[The data — start]
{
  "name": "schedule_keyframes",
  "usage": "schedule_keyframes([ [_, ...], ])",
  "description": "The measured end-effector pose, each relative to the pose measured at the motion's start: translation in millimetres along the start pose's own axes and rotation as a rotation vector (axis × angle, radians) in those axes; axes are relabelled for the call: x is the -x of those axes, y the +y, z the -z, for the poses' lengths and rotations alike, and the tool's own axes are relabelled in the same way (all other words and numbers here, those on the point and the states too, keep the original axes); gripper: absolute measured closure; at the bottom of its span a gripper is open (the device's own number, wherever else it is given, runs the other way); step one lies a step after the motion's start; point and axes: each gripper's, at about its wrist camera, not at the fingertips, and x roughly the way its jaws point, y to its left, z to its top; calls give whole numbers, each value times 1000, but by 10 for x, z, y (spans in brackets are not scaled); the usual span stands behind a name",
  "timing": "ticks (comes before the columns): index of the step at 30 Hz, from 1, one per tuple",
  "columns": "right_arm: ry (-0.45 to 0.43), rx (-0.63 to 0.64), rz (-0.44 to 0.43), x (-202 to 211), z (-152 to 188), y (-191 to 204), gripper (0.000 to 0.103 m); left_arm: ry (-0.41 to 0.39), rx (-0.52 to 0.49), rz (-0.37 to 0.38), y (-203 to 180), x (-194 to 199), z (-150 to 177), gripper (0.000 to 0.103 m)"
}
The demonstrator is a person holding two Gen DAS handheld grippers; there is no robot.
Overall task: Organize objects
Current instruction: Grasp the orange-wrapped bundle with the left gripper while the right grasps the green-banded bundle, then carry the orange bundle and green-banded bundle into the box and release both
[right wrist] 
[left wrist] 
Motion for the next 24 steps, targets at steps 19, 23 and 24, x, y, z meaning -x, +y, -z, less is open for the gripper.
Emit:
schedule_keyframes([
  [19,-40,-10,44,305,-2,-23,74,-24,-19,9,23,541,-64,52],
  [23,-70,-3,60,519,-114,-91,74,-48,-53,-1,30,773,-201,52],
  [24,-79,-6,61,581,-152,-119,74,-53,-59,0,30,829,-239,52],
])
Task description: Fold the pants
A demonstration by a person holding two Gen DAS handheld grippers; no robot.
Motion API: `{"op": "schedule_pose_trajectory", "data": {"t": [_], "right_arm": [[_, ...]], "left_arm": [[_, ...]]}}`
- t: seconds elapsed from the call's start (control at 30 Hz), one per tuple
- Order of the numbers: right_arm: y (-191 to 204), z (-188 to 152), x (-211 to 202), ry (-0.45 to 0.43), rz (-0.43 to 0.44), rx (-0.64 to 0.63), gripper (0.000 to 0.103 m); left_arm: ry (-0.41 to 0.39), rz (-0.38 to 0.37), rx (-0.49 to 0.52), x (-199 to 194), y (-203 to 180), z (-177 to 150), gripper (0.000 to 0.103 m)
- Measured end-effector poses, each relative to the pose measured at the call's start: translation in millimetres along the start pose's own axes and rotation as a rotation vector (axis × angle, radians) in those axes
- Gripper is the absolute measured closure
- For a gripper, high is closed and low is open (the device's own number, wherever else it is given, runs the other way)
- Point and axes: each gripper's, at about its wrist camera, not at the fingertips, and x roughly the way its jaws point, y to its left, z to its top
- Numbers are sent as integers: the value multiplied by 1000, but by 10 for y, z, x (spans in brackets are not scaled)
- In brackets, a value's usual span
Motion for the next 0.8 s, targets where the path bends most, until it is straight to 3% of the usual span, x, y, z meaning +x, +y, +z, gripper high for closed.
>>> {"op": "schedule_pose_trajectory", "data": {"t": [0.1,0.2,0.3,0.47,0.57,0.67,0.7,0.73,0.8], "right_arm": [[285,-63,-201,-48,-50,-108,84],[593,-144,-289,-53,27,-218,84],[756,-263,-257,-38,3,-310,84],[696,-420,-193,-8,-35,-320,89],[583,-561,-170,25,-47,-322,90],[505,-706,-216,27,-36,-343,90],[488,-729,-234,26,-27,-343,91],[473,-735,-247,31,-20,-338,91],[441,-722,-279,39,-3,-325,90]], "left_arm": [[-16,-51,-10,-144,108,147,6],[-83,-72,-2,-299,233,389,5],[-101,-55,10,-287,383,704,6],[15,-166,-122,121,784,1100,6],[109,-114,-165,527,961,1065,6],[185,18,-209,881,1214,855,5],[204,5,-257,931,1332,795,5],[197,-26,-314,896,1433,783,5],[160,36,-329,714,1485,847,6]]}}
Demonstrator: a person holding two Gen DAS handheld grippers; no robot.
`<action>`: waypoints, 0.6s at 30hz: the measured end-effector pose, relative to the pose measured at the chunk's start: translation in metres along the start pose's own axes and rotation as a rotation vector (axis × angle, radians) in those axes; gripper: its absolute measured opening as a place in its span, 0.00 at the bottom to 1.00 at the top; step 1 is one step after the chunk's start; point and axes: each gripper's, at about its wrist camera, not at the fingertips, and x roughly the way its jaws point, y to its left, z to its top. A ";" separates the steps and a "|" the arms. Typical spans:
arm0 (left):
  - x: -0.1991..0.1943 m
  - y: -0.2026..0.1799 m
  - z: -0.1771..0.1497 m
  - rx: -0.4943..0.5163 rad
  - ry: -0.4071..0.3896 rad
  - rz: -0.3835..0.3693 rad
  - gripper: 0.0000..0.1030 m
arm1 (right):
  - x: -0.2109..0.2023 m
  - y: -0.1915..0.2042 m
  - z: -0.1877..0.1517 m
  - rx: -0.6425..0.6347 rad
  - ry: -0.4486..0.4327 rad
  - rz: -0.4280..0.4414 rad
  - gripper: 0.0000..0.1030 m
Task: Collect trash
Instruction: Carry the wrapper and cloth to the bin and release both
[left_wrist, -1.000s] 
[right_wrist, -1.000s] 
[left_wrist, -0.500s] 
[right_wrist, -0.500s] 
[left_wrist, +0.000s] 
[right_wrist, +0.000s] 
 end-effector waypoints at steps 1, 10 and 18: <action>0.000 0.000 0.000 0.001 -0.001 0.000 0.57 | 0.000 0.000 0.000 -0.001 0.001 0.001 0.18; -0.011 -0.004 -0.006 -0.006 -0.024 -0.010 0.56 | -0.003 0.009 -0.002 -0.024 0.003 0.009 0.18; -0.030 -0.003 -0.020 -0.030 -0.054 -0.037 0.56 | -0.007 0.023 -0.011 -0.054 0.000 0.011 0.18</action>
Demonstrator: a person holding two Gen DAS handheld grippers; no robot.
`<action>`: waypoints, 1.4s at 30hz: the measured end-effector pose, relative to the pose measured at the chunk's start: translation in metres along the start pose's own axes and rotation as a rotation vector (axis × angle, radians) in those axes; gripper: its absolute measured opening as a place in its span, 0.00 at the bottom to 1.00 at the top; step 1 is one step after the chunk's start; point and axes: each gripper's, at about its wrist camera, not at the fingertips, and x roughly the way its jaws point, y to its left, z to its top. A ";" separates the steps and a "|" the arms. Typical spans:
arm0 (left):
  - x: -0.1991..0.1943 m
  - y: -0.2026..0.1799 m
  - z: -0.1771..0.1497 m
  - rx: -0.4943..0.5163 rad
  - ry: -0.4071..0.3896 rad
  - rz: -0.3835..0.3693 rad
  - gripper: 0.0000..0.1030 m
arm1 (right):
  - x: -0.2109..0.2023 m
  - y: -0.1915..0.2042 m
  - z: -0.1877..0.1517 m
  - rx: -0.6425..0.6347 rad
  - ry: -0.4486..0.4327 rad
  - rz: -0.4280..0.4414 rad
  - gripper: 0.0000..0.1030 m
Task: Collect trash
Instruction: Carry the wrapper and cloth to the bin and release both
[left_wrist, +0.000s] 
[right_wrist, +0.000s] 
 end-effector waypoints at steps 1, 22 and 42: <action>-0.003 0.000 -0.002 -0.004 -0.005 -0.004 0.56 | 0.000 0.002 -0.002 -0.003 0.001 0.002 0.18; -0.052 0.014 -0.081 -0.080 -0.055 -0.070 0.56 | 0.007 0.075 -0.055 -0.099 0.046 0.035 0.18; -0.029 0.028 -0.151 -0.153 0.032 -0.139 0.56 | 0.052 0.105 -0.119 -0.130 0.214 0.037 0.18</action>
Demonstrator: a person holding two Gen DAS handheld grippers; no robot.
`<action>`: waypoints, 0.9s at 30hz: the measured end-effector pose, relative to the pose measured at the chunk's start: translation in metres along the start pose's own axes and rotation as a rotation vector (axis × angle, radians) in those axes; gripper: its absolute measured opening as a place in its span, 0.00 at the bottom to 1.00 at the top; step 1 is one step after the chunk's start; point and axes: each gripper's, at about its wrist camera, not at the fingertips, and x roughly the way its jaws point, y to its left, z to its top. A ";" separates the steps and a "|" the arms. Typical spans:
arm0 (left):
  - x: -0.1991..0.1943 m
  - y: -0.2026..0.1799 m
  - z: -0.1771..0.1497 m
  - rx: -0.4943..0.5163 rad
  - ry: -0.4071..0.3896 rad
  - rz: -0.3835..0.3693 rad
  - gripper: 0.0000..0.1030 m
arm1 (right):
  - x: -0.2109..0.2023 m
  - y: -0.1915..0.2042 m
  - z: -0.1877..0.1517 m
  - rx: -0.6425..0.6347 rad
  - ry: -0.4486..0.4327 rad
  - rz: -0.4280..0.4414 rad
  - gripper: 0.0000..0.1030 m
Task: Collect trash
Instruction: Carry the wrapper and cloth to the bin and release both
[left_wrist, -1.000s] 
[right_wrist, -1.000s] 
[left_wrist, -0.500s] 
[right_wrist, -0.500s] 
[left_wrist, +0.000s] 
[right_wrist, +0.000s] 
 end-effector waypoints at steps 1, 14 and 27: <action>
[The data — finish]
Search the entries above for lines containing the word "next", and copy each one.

Motion for the next 24 steps, targets at steps 19, 23 and 24, x, y, z meaning -x, +y, -z, less is open for the gripper.
Motion for the next 0.8 s, targets where the path bends most, until it is straight to 3% of the usual span, x, y, z meaning +x, +y, +z, gripper high for closed.

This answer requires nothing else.